> **WORK REQUEST**:
The line that contains "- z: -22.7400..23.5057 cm" and all lines following it to the end of the data below: set these down exactly, and nothing besides.

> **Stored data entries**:
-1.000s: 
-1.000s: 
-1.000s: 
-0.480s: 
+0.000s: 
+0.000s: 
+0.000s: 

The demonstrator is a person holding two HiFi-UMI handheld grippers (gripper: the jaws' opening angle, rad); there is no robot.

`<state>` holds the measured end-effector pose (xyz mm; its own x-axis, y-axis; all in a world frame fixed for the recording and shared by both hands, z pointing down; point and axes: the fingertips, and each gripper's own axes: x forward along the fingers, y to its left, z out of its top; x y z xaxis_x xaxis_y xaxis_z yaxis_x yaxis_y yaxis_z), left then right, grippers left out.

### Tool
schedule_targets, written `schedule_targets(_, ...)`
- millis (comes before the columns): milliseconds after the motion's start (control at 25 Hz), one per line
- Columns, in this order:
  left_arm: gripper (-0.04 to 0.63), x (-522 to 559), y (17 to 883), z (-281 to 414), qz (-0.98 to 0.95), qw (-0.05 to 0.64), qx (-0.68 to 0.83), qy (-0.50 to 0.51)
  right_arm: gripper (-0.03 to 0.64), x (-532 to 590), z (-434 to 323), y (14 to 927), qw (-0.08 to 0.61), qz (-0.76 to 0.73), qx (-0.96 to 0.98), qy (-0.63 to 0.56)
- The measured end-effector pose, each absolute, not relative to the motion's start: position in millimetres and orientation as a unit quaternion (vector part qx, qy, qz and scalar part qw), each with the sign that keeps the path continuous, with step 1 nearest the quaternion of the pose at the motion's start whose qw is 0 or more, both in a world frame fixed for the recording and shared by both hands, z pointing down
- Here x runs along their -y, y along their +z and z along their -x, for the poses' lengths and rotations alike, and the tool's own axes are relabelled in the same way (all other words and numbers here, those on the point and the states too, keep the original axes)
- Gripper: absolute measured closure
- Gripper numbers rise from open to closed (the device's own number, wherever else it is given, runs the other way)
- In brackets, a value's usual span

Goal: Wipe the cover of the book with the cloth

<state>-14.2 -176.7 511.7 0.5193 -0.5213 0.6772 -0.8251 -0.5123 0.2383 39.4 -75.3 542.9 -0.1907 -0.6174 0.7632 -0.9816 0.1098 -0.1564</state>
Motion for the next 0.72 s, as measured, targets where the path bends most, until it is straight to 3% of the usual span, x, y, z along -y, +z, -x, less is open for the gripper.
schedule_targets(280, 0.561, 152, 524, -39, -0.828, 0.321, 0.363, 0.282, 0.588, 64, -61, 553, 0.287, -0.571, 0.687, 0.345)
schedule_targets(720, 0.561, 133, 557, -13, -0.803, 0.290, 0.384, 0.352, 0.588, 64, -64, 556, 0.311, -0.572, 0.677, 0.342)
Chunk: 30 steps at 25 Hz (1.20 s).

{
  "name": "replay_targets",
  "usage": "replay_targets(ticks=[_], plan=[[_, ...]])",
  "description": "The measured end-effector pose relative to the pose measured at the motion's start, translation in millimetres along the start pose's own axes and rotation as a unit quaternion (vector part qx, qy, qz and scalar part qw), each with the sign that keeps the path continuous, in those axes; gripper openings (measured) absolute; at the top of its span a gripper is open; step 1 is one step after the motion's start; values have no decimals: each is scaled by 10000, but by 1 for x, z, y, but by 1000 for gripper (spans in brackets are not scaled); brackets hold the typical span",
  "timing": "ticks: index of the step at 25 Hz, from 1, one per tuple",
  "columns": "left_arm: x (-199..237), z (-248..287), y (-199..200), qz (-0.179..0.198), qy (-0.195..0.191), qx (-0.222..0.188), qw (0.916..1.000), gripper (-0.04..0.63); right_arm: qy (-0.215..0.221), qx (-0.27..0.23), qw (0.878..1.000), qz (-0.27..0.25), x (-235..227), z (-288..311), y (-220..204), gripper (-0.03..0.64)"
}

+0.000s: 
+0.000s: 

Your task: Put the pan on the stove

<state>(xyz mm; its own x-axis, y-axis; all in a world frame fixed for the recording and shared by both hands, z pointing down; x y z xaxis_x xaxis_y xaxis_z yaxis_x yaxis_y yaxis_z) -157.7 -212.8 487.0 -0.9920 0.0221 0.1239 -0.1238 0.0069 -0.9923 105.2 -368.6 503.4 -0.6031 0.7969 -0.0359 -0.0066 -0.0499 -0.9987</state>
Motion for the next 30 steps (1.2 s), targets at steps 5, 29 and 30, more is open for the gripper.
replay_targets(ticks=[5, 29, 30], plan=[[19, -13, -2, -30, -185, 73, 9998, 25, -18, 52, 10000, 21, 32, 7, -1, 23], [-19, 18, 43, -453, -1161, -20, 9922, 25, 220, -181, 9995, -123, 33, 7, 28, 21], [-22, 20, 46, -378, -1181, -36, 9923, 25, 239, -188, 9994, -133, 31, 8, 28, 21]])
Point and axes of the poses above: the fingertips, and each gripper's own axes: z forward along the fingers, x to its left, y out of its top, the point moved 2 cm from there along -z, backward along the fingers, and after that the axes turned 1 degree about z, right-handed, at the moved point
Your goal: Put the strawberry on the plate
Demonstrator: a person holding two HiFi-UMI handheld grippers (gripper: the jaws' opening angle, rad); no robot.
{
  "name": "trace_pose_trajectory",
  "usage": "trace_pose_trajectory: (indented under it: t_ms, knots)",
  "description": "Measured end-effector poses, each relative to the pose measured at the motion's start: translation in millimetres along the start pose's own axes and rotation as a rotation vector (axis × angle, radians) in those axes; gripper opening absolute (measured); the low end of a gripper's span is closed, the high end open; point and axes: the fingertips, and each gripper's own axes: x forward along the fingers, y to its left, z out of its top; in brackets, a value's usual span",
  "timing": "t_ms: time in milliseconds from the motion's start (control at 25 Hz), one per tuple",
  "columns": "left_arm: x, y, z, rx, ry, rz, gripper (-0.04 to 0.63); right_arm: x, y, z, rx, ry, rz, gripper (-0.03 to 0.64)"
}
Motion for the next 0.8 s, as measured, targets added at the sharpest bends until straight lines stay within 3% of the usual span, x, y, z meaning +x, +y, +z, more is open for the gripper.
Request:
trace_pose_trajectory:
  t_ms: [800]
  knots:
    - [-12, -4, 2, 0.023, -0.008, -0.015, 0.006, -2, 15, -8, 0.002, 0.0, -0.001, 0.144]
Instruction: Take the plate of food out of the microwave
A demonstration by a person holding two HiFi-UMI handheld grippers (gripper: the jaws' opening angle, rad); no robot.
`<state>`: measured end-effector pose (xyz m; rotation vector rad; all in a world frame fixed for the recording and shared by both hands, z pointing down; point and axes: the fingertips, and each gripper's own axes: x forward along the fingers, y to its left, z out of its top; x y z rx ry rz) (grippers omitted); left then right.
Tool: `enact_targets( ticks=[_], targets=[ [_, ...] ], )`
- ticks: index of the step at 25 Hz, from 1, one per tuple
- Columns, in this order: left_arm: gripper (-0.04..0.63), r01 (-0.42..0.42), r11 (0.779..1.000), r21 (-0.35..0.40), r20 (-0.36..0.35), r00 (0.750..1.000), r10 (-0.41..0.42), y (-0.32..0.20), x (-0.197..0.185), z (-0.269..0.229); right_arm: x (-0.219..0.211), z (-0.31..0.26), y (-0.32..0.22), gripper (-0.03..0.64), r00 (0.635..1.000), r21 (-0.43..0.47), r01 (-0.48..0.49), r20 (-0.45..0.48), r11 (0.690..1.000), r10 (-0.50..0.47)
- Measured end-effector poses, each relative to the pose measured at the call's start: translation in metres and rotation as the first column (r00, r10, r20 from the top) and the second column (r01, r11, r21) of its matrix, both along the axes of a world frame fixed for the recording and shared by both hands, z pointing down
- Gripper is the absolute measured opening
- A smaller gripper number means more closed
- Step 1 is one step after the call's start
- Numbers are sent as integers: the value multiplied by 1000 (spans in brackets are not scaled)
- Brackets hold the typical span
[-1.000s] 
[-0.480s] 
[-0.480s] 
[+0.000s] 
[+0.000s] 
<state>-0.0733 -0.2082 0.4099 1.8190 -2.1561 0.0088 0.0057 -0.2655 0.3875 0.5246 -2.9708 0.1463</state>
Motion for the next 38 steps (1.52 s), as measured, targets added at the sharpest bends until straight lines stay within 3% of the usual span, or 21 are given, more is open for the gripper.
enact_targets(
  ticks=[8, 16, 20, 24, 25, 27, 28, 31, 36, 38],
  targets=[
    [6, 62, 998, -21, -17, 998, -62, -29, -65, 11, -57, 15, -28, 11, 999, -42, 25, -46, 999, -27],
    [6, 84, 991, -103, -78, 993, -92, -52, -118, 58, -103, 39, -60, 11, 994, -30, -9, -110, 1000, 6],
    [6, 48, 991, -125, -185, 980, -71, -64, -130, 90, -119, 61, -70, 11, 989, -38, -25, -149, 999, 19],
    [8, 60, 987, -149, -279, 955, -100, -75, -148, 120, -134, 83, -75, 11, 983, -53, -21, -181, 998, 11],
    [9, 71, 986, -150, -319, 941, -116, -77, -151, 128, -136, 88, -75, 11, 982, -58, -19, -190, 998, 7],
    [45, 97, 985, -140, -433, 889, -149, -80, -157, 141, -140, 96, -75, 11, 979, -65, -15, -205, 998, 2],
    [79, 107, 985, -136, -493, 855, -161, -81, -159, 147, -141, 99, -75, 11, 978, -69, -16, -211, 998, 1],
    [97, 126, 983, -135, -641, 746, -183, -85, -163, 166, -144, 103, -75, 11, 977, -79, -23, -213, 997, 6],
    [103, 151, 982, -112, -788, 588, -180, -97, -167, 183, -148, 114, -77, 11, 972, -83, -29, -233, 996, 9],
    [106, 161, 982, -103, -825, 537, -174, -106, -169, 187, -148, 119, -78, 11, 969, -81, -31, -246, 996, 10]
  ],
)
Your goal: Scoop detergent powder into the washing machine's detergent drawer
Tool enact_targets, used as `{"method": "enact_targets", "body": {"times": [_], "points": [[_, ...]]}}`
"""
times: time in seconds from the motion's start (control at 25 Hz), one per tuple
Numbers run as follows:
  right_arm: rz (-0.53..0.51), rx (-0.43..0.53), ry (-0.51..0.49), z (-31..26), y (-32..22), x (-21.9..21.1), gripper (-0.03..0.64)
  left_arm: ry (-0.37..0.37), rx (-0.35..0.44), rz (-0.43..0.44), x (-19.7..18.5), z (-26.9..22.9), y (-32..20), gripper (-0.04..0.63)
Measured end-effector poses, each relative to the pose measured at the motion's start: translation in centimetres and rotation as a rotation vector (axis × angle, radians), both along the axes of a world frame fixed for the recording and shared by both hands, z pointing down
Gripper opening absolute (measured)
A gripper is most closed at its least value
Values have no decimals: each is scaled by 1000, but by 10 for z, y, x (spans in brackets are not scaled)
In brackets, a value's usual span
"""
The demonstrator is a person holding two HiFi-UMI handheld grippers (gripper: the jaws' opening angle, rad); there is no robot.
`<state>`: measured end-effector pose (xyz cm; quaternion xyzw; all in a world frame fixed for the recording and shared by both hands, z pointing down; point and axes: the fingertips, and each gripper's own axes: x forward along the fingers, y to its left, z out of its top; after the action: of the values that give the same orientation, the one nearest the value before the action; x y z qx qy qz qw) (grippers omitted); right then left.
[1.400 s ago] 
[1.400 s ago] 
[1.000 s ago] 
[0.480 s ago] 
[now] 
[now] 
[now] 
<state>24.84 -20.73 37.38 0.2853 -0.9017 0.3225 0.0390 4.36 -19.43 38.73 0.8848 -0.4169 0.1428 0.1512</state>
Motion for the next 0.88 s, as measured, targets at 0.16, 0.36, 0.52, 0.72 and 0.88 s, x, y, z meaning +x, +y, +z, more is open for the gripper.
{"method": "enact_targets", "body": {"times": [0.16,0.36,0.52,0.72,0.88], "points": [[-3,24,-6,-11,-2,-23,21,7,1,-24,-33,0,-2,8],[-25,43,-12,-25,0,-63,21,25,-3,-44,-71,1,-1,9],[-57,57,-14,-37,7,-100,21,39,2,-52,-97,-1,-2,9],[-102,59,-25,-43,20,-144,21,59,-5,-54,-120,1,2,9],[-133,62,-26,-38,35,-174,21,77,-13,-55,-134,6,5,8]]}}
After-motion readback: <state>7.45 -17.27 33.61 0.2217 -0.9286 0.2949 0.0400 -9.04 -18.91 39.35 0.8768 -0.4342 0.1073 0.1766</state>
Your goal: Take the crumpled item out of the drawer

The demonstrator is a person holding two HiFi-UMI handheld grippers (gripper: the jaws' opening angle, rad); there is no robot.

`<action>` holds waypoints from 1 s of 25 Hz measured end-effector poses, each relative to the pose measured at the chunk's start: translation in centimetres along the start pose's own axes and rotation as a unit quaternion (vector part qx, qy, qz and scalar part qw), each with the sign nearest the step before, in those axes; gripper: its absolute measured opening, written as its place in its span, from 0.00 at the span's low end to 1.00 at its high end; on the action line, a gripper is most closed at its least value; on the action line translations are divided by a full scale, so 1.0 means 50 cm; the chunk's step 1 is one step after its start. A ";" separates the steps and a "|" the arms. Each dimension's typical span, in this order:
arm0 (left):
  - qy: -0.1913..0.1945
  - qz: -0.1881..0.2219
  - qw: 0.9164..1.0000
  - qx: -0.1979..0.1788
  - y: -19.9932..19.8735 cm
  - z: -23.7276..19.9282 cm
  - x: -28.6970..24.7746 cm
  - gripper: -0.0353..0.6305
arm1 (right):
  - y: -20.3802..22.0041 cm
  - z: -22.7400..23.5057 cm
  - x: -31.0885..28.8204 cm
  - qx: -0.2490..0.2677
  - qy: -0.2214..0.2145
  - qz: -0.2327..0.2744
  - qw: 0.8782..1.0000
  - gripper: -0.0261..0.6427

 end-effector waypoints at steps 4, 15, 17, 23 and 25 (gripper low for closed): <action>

> **SOLUTION FOR THIS EXERCISE**:
  - z: -22.7400..23.5057 cm
  - x: -31.0885..28.8204 cm
  - qx: -0.2490..0.2677
  - qy: -0.2214..0.2145
  - qz: -0.2327..0.2744
  - qw: 0.8782..1.0000
  - gripper: -0.0261..0.6427

 end-effector waypoints at steps 4, 15, 17, 23 and 25 (gripper low for closed): <action>

That wraps up the exercise.